* [Supplied data]
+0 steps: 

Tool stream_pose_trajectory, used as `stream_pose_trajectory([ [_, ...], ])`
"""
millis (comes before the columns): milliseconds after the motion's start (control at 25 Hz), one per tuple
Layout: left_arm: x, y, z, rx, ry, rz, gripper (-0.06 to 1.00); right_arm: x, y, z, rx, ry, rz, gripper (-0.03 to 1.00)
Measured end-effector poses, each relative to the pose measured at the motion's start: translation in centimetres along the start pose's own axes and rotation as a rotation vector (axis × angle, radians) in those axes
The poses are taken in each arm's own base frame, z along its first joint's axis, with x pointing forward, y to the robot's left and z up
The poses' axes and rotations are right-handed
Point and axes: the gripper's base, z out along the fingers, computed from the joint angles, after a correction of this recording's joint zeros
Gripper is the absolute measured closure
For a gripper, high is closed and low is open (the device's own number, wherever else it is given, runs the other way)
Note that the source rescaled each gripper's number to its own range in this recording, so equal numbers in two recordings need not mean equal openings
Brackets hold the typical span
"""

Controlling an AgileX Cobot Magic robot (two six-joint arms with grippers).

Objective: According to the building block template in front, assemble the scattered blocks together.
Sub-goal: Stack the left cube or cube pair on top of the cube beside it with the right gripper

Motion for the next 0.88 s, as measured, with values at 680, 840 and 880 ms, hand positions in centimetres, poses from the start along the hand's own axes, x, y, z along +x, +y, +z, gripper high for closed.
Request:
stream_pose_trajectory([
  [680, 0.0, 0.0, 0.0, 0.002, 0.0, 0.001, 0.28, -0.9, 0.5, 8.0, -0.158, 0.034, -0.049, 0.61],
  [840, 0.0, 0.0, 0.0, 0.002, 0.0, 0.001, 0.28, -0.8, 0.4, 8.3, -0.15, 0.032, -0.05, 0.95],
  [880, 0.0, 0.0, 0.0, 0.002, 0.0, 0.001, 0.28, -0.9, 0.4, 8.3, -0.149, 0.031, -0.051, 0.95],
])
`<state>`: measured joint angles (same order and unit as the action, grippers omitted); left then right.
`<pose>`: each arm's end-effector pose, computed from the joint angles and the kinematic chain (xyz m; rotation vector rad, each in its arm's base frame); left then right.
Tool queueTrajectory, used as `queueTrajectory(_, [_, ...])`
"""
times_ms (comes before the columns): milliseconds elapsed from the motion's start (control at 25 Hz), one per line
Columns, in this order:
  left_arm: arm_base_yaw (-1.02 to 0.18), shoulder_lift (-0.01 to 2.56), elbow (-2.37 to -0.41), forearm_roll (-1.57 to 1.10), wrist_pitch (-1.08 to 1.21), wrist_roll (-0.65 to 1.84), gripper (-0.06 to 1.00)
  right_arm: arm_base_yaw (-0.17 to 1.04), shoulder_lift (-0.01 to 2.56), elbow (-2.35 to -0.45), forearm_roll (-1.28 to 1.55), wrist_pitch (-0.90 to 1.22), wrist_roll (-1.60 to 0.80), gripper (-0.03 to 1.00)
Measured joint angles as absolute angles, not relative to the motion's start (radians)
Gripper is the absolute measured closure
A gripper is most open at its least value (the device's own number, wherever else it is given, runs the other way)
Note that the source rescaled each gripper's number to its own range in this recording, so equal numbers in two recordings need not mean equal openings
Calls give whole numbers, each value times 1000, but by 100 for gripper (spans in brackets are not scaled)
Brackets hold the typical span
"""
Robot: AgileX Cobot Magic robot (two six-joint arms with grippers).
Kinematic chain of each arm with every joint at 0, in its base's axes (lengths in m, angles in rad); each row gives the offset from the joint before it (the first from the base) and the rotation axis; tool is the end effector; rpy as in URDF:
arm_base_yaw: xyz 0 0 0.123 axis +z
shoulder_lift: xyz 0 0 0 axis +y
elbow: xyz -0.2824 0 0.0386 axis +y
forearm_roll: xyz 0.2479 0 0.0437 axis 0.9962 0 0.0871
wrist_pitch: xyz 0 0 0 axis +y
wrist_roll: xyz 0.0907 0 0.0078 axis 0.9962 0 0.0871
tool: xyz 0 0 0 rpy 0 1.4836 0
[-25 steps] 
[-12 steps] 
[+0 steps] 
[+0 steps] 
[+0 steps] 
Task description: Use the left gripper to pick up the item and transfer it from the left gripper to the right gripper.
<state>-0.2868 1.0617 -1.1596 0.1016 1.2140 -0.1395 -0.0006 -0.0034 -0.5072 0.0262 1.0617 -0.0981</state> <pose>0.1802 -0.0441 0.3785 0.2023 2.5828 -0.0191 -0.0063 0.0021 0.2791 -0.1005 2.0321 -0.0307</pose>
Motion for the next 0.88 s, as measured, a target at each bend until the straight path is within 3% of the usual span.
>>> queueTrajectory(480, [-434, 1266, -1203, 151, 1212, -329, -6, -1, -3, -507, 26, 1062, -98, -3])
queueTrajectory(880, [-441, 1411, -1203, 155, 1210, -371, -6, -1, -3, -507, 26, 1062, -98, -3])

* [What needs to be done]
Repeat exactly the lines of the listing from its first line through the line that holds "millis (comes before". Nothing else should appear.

* [Answer for this exercise]
+0 steps: 

Tool stream_pose_trajectory, used as `stream_pose_trajectory([ [_, ...], ])`
"""
millis (comes before the columns): milliseconds after the motion's start (control at 25 Hz), one per tuple

Nothing else remains for the exercise.